• PROBLEM REQUIREMENTS: The lines to copy are those holding the string "white" in the entries below.

Dataset entries:
____________

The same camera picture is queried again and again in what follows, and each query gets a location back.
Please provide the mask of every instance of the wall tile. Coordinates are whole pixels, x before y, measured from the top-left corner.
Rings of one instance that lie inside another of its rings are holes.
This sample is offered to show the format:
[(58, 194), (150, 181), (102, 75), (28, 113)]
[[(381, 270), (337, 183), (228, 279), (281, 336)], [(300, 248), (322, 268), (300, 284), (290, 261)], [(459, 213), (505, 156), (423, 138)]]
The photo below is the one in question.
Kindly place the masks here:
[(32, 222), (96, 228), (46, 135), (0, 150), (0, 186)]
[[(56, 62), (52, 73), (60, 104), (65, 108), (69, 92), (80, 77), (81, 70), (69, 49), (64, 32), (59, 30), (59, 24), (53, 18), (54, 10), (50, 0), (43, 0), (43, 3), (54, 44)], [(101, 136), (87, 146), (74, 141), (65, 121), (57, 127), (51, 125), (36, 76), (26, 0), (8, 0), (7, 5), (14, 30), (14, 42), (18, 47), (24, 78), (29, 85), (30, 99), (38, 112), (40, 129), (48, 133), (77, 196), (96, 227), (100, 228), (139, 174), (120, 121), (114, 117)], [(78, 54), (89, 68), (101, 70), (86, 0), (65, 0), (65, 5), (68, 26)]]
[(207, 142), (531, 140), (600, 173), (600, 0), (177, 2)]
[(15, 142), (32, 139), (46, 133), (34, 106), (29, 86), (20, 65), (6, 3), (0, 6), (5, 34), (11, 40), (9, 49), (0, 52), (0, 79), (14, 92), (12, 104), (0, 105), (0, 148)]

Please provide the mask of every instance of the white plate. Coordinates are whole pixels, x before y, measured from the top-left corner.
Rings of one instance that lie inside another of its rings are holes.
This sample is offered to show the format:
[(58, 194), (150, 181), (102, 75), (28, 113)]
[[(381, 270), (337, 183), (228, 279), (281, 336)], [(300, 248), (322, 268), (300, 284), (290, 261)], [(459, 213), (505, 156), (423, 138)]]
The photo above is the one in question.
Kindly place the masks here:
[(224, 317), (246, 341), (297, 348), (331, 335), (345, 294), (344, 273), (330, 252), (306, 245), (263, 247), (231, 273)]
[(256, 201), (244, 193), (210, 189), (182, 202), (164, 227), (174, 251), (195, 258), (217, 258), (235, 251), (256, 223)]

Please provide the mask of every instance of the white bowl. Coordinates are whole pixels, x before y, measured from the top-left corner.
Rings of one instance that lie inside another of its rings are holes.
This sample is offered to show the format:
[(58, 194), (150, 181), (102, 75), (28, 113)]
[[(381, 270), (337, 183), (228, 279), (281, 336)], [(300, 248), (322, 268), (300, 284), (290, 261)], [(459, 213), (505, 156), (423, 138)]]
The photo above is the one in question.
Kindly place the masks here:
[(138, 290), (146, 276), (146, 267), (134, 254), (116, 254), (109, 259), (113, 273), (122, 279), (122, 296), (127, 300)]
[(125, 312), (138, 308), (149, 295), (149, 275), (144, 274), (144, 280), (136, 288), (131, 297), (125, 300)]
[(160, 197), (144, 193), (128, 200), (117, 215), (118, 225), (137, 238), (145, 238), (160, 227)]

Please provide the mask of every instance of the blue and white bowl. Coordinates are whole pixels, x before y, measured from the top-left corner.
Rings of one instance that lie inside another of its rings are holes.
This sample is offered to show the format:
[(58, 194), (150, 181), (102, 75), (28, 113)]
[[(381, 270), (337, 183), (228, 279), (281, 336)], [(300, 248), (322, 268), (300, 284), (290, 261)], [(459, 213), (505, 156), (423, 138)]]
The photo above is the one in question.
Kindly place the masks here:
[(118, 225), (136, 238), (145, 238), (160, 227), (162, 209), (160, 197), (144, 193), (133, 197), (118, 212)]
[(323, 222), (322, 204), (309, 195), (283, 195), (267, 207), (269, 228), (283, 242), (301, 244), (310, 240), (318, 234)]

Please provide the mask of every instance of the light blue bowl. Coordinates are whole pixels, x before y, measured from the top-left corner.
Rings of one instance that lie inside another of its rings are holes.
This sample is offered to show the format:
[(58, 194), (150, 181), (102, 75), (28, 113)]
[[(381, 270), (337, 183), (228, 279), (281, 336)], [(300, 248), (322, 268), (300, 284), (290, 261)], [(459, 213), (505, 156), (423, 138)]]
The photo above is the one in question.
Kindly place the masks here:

____________

• ANSWER FOR THE TASK:
Please provide the mask of every instance of the white plate. Coordinates are whole pixels, x before y, measured from the top-left corner.
Please provide the mask of every instance of the white bowl. Coordinates are whole pixels, x before y, measured from the top-left corner.
Please provide the mask of every instance of the blue and white bowl. Coordinates are whole pixels, x before y, measured from the top-left corner.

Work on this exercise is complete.